»»
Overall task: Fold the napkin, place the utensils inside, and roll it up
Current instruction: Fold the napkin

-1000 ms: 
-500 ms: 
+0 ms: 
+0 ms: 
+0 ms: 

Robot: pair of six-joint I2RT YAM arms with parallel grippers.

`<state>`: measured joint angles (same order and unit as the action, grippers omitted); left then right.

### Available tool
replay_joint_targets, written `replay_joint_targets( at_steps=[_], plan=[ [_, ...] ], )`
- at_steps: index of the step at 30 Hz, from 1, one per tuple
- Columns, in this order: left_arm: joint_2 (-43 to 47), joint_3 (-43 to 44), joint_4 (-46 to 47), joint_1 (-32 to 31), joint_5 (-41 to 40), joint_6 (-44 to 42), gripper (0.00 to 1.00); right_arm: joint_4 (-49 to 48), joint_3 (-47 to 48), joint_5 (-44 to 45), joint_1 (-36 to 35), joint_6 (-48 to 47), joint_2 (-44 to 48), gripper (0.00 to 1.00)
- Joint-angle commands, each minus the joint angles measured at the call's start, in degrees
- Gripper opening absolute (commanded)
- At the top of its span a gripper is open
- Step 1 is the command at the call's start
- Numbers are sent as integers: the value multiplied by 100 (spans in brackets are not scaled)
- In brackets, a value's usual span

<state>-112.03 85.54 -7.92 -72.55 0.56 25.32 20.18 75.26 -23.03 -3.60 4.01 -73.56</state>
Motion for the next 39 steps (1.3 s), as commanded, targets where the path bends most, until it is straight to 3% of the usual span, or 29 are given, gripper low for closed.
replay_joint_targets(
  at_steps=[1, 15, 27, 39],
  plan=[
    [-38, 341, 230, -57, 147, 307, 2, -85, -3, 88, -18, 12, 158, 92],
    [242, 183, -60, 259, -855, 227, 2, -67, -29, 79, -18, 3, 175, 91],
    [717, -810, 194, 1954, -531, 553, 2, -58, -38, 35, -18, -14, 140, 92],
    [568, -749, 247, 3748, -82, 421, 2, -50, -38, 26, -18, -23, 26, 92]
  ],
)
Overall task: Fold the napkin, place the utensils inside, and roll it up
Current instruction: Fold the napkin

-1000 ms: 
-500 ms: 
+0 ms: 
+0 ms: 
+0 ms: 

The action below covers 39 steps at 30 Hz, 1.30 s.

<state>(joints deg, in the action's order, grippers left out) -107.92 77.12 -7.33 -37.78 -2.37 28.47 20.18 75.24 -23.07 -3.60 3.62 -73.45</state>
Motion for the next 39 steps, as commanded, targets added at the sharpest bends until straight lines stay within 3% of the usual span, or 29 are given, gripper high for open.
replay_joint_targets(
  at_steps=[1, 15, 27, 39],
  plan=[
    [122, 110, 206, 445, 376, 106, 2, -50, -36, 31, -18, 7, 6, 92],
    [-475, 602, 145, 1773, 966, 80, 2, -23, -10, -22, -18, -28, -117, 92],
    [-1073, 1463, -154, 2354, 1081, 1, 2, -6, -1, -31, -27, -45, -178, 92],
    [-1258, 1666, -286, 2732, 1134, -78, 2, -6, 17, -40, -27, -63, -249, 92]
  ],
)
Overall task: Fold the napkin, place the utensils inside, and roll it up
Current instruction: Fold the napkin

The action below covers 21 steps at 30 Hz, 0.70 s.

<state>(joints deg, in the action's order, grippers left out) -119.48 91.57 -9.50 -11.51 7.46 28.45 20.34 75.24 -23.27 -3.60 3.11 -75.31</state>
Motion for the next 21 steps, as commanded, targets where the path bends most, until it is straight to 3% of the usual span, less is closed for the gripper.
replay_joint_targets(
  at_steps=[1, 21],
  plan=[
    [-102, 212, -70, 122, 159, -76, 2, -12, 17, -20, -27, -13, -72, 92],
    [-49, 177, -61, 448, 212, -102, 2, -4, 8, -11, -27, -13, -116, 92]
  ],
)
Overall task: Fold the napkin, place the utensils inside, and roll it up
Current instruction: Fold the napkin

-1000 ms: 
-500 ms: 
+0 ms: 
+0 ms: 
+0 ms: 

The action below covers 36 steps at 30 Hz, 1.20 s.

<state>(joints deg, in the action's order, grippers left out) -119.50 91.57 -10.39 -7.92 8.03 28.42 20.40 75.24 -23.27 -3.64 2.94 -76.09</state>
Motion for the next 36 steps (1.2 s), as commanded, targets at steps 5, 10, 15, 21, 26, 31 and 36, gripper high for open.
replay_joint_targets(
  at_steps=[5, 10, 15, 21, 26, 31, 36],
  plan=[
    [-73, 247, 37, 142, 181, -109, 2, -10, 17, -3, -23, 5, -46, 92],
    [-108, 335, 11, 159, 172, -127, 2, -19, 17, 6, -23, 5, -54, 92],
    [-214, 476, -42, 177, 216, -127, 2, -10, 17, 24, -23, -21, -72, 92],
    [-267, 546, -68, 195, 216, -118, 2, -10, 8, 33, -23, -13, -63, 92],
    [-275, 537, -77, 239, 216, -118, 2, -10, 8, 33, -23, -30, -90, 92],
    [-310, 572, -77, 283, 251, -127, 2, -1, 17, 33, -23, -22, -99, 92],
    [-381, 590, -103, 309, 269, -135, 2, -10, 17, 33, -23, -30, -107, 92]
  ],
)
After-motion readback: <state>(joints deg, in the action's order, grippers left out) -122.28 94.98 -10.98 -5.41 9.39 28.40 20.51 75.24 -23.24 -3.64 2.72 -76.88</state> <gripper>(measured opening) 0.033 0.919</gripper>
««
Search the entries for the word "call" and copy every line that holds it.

EXERCISE RESULT
- Joint-angle commands, each minus the joint angles measured at the call's start, in degrees
- Step 1 is the command at the call's start

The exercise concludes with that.